Photography is an important art form that shapes the senses of our world in a myriad of ways. Over the years, the work of numerous photojournalists has taught us many things about history and human nature that we might not have otherwise known—capturing extraordinary events and transforming them into hard-hitting images for the world to see.
Legendary photographer Martha Cooper is an expert at capturing the essence of a moment, place or culture. Born in Baltimore in 1942, Martha’s passion for photography began at a young age taking her first photo aged three.
I was interested in following kids who were inventing a culture of their own including art, music and dance, mostly without adult intervention.
By 1977, she had become the New York Post’s first female staff photographer catching the stark change in New York in the 1980s as times were tough, dangerous, derelict and dazzling. Amidst this, emerging subcultures known as graffiti and hip-hop became the blood that ran through the city’s veins! Urban architecture became a worthy canvas for the who’s, who of Graffiti royalty to paint their masterpieces.
It was the birth of street art as we know it, and Cooper was in the trenches documenting the artistic revolution. Before any society or Art organisation realised what it meant and its cultural significance. As the graffiti movement rose to prominence throughout the ’80s, Cooper’s willingness to capture the artists who at the time considered outlaws gave credence to its legitimacy.
In 1984 Cooper immortalised their work by releasing her book Subway Art, recognised as the graffiti bible, in collaboration with photographer Henry Chalfant, which has never been out of print since it was published. During this time, a transition was transpiring as street art entered a new phase. Artists such as Jean-Michel Basquiat, Keith Haring, Lady Pink, to name a few, were exhibiting graffiti pieces in prominent museums. Cooper continues to make vital contributions to the preservation of street art and culture. Consistently photographing moments of Graffiti, subcultures and everyday life across the globe.
In 2020, Cooper presented an extensive retrospective exhibition at the Urban Nation Museum titled “Martha Cooper: Taking Pictures.” showcasing Cooper’s life, from her first camera in 1946 to her current reputation as a celebrated photographer. We managed to catch up with Martha ahead of the screening of her documentary at the Vanguard Film Festival, titled “Martha: A Picture Story”.
Q: Hi Martha, for those who don’t know you, can you please introduce yourself?
A: I’m a documentary photographer who has lived in New York City since the mid-1970s. I have photographed many subjects but my special area of interest is graffiti and street art.
Q: You are celebrated for capturing decades of the golden era of graffiti and hip hop culture in New York. What was it that sparked your interest in photographing graffiti and hip hop culture?
A: I was interested in following kids who were inventing a culture of their own including art, music and dance, mostly without adult intervention.
Q: What were your most memorable moments during those early years in the scene?
A: Please look at my photos to see memorable moments
Q: As a white woman capturing the culture of predominantly young black males in New York.

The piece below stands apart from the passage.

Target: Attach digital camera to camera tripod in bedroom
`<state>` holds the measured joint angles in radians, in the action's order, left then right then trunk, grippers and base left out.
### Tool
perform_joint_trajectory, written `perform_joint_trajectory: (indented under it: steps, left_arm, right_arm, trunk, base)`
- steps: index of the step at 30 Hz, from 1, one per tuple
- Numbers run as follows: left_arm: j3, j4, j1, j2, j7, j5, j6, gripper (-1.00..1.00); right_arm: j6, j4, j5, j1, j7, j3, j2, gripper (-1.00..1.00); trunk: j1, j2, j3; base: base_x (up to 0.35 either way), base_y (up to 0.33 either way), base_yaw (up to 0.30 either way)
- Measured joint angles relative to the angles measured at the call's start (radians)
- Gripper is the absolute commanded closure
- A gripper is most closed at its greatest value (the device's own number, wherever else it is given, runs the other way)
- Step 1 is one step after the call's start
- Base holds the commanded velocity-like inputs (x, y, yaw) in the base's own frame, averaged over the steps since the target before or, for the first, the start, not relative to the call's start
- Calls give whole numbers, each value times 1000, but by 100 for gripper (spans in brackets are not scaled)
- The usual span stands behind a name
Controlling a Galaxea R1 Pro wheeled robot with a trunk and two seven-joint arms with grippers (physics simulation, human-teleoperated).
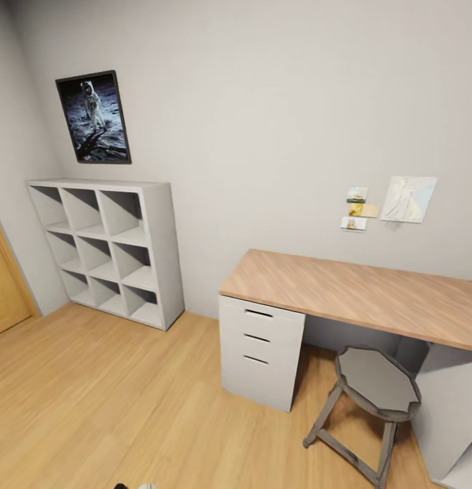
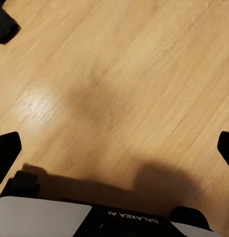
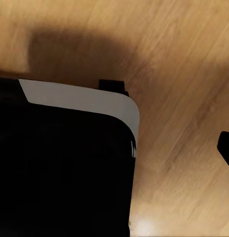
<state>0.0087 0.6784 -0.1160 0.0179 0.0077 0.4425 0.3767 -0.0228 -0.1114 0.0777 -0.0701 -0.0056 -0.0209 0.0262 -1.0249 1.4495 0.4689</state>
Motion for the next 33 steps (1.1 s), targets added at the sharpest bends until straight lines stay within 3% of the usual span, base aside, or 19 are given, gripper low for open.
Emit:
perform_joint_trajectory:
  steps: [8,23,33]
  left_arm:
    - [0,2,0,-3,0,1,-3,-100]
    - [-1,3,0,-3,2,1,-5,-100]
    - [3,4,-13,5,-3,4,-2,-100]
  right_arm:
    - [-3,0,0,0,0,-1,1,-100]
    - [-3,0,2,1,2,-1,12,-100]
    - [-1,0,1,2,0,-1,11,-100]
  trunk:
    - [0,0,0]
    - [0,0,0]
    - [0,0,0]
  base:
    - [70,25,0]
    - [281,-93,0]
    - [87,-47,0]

Was that ever a concern for you or them?
A: The scene was always multi-racial–black, Latino and white. To belong you had to demonstrate skills. I was accepted because I took a serious interest in what was going on and could take good photos and possibly get them published.
Q: You’ve witness graffiti emerge from the streets to the galleries and auction houses. Do you think graffiti culture still possess that raw essence?
A: Yes–I think there are plenty of raw, interesting. illegal interventions still happening.
Q: You’ve been a thriving photographer for multiple decades, which is an achievement for anyone, particularly for women in this era. How did you do it, and what kept you interested in photography for all these years?
A: Hard work and perseverance are key. The challenge of investigating unusual subject matter and getting a good shot keeps me going.
Q: Do you have any tips for anyone getting started in photography?
A: Get used to rejection.
Q: Last year you exhibited your life’s work in an extensive retrospective in Berlin titled “Martha Cooper: Taking Pictures”, what was it like to prepare for the exhibition, and how did it make you feel to share your life’s work with the public?
A: Going through hundreds of thousands of photos to prepare that exhibit was somewhat tedious. But the curators Jaime Rojo and Steve Harrington of Brooklyn Street Art kept me going and helped make choices.
My friend Nika Kramer was extremely helpful preparing the digital files. I will be seeing the actual exhibit for the first time next week. I’m very glad that I had this opportunity to sort through decades of work and put it in some kind of order.
Q: What next for you as a photographer?
A: I have lots of projects I’d like to shoot–post pandemic. I have a new book of vintage 1980s graffiti photos coming out at the end of the year. It’s called Spray Nation. It will be published by Roger Gastman in the US who organized the files and made the layout and Prestel in Germany.